Free Fibula Flap for Metacarpal Bone Tumor Reconstruction in Pediatric Age Group


Çeçen S., Kavruk K., Okan M. U., Akın S.

12th Bapras Congress 2023, Konya, Türkiye, 13 - 16 Eylül 2023, ss.273-276

  • Yayın Türü: Bildiri / Tam Metin Bildiri
  • Basıldığı Şehir: Konya
  • Basıldığı Ülke: Türkiye
  • Sayfa Sayıları: ss.273-276
  • Bursa Uludağ Üniversitesi Adresli: Evet

Özet

Introduction

Aneurysmal bone cysts account for approximately 5% of benign bone tumors, but only 3% to 5% of all aneurysmal bone cysts occur in the hand. Hand lesions most commonly occur in the second decade of life, with males and females equally affected. Metacarpal involvement is more common than phalangeal involvement, and carpal lesions are rare.

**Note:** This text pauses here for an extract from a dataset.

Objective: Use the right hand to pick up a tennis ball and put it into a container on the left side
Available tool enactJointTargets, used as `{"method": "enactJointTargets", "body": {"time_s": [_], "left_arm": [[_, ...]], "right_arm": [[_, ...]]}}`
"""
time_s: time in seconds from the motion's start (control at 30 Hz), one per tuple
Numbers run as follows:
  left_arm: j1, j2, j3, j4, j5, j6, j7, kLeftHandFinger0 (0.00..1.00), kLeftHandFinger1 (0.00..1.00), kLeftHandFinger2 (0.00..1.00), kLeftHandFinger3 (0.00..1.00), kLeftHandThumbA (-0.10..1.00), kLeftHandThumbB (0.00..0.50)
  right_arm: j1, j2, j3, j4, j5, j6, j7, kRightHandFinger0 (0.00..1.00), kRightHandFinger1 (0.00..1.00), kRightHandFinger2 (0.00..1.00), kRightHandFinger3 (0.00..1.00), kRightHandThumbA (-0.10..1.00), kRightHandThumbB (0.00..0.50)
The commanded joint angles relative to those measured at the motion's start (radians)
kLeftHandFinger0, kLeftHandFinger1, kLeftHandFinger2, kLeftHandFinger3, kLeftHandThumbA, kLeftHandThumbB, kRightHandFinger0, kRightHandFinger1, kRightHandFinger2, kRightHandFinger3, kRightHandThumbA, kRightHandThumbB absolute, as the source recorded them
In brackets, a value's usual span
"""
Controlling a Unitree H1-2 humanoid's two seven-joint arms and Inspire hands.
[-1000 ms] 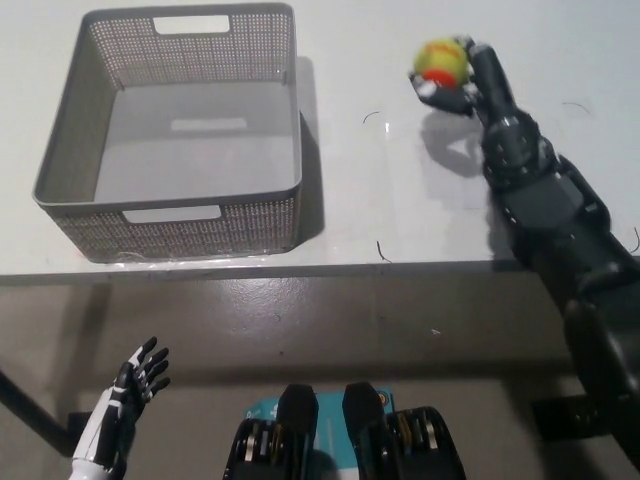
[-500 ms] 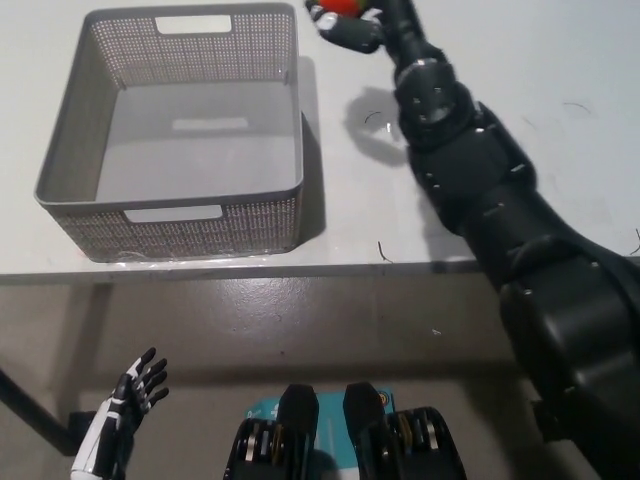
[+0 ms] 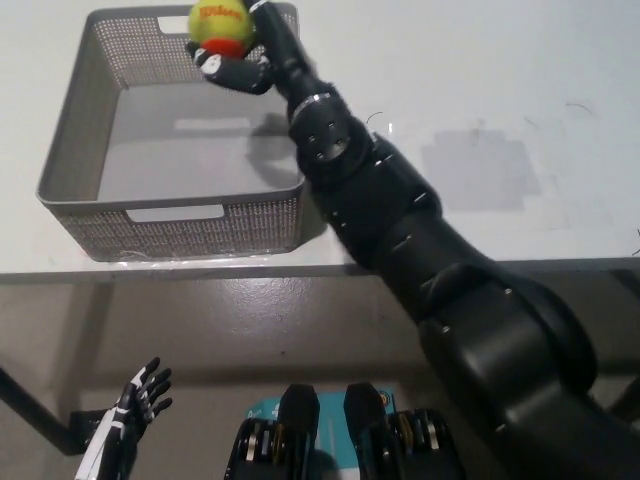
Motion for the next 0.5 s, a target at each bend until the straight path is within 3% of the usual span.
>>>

A 6-year-old female patient applied to our policlinic with swelling around the 1st metacarpal bone of the right hand. Radiological imaging was consistent with an aneurysmal bone cyst. Radiological diagnosis has been verified pathologically by open biopsy. The decision to follow up has been made. However, a rapid enlargement had seen in the 6th month and 1st year. Total excision had been decided because of the threat to hand functions—reconstructive options and results were evaluated with parents. The aneurysmal bone cyst was excised and reconstructed with a free fibula flap. There were no complications in the postoperative follow-ups.

 

Discussion and conclusion

 

Enchondroma, periosteal enchondroma, osteochondroma, osteoid osteoma, chondromyxoid fibroma, osteoblastoma, unicameral bone cyst, aneurysmal bone cyst, and giant cell tumor of bone are the benign tumors of the upper extremity. Enchondroma is the most common bone tumor of the hand, and %90 of Enchondromas are seen on the hand. For most bone defects of less than 6 cm with a well-vascularized bed, adequate soft tissue cover, and absence of infection, a conventional cancellous or cortico-cancellous auto-graft is generally recommended. Cancellous bone has greater inductive capacity than cortical bone and should be used unless mechanical stability is required.

 

Unlike conventional bone grafts, vascularized bone remains alive and dynamic in its new site. Viable bone does not undergo creeping substitution; thus significant osteopenia does not occur. The result is improved strength, healing, and stress responsiveness compared with non-vascularized conventional bone grafts. The incidence of stress fracture is lower than in massive structural auto-grafts or allografts. Further, the bone union is more rapid, and bone hypertrophy in response to applied stress may occur with time.

 

Since it is in the pediatric age group, the thumb has great importance for hand function, and the lesion is continuous throughout the entire metacarpal bone, we considered reconstruction with a vascularized fibula flap.